New York and most cities were built on the backs, sweat and health of undocumented workers.

How do we justify our family having been legal for several generations or even a generation, and not justify people who come here because we’re still the world’s biggest hope? Most undocumented workers aren’t violent.

Don’t make one undocumented murderer into something more than he was.

Undocumented workers are a societal problem that we have to confront with real solutions, not a wall, and a send them back mentality. Many undocumented workers will be killed if they go home. I know many Colombians who came here as undocumented workers.

They pay much in taxes now, and support this country with all their hearts. If they had gone back to Colombia they would have had to face the cartels that effectively rule that country. I have seen a video that Lucia’s ex-husband took of the killing of the Colombia Supreme Court. That video won many awards. It also put a price on his head.

Many women sent back to Africa face genital mutilation. But who cares….?

Apparently Shelly’s husband’s a blogger, Malkin has had some run ins with.

Shelly’s murder happened because of excessive noise and yes, fear. I would have felt a bit sorry for him if he hadn’t hung her. Not sorry, let him go with a slap on the wrist, but a bit sorry. I can’t. He’s a murderer–documented or not, just a murderer.

He didn’t run away scared but hung her to make it look like a suicide and might have succeeded had her husband not advocated so strongly—and the police found a foot print that didn’t belong. This was a murder over noise, and it could have been any of us.
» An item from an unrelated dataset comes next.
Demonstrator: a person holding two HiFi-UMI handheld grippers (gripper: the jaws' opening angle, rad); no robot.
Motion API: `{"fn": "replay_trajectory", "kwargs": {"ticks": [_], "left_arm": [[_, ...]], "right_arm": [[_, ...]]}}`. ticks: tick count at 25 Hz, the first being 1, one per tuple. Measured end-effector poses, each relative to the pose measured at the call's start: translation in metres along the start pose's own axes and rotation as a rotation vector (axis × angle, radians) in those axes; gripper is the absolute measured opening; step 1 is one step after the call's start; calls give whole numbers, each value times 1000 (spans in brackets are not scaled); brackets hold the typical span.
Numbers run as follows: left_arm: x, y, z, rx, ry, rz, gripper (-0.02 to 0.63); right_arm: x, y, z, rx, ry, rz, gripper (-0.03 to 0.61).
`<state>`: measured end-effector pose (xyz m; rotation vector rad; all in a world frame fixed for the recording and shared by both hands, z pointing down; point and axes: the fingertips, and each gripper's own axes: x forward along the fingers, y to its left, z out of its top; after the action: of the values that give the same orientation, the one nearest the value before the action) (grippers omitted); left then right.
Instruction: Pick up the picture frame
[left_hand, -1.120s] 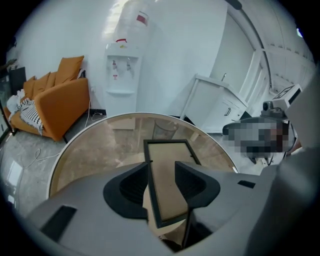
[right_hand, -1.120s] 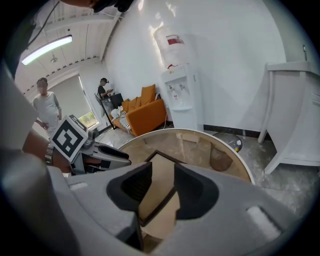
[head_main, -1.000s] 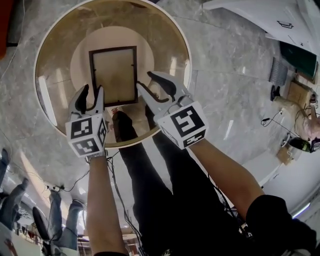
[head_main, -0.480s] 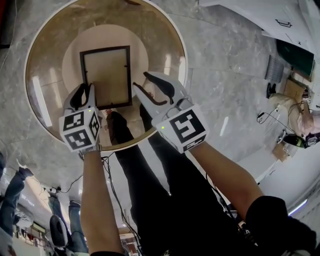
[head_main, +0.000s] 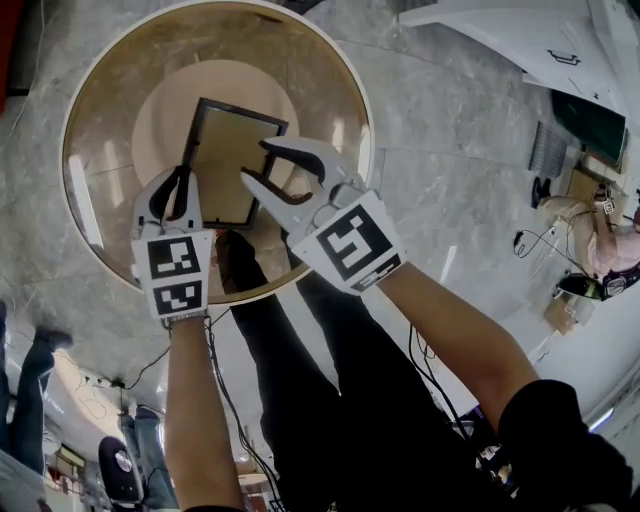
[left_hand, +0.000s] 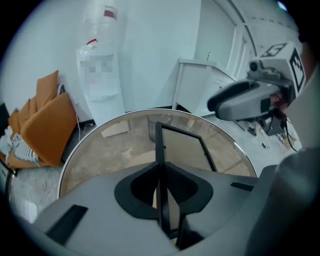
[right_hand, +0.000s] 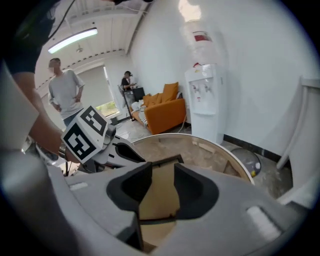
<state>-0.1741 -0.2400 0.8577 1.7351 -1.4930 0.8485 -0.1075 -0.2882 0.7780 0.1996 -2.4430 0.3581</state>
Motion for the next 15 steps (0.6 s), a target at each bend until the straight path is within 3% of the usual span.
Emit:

This is a city with major problems. Many of us “haves,” can’t really afford our lives here anymore. Constant construction noises add to the non-affordability. Construction that will usually benefit the super rich, not us. For over two years I lived with the construction and reconstruction of the penthouse next door.

They did everything over again until it was perfect and I thought that I was going to lose my mind. But hey, they count. They knew their rights and executed each one of them with no thought about their neighbors. Did they care that my apartment was filled with their debris? Did they offer to pay for my furniture to be cleaned? I suppose that I was supposed to move until they finished. But who would pay for that?

Shelly’s murder did make me wonder if anybody would advocate so strongly for me? It scared me that though I’m a White Woman in a Good Zip Code, I don’t have a husband to advocate for me, or as proof of wanting to live, a small child who needs me. So I’m saying it here: I don’t believe in suicide except when terminally ill.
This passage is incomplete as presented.